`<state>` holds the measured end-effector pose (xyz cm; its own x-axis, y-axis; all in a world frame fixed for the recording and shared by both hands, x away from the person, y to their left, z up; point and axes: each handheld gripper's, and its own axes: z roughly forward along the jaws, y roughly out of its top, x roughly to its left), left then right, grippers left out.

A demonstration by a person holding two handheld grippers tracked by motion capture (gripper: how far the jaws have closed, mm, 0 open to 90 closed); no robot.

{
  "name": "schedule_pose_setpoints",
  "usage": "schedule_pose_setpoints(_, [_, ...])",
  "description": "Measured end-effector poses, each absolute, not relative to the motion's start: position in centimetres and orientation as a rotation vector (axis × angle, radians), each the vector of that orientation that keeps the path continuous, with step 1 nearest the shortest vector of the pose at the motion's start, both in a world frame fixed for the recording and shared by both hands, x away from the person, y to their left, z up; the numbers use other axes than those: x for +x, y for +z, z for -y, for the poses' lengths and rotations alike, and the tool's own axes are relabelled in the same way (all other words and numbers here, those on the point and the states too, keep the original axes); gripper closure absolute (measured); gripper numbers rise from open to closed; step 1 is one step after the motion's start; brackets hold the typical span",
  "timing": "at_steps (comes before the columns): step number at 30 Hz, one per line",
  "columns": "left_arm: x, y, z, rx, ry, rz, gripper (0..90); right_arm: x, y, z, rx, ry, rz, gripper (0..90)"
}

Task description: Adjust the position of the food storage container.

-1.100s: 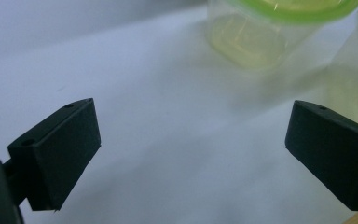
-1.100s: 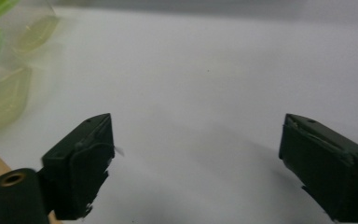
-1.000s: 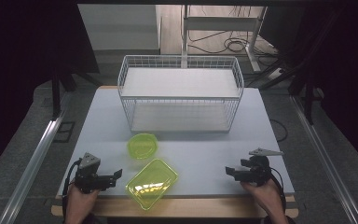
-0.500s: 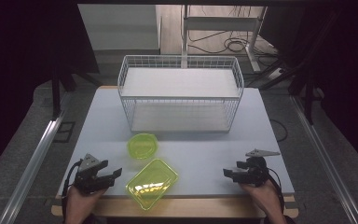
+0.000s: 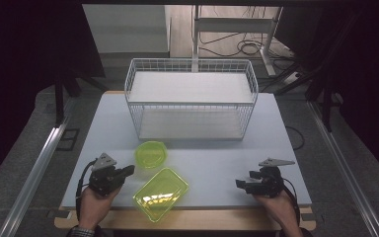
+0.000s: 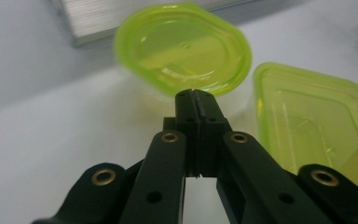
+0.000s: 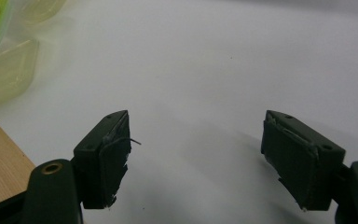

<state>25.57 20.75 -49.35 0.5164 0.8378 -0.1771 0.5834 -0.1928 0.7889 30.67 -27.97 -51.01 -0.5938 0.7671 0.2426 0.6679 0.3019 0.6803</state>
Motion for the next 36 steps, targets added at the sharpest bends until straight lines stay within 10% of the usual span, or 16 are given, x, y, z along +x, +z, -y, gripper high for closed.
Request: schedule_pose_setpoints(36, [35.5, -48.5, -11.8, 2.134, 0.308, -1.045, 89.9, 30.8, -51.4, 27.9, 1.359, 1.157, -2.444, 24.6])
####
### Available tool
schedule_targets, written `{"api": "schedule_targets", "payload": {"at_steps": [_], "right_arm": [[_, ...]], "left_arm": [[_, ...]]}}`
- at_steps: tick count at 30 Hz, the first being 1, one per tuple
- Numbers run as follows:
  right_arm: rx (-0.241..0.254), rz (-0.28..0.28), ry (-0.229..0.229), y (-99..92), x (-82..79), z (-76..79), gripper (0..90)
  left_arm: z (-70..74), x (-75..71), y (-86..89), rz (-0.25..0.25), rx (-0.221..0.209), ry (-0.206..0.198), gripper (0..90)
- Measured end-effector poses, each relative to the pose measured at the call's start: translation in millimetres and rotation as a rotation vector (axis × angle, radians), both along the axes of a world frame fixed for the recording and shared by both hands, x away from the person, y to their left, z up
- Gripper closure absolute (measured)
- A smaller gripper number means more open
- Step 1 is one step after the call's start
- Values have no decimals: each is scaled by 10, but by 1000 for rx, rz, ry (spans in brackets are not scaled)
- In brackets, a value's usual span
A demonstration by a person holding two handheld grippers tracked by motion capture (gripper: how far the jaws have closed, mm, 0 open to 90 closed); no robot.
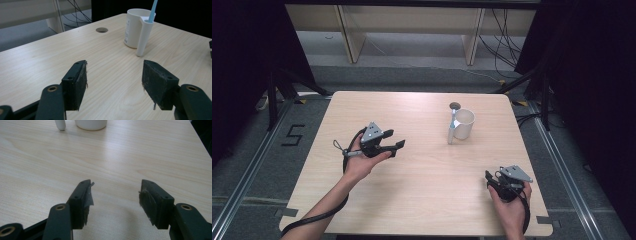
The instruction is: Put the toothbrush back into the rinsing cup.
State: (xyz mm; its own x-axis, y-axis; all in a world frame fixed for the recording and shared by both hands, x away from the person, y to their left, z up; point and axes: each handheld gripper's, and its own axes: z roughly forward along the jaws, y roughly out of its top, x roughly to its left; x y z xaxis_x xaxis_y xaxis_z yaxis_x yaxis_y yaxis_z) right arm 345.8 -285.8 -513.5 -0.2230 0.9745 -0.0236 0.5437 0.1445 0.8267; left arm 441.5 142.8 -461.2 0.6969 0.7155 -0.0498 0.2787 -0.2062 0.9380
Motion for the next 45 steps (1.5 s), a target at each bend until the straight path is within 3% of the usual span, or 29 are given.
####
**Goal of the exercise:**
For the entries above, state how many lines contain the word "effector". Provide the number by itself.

**Solution to this problem:**
3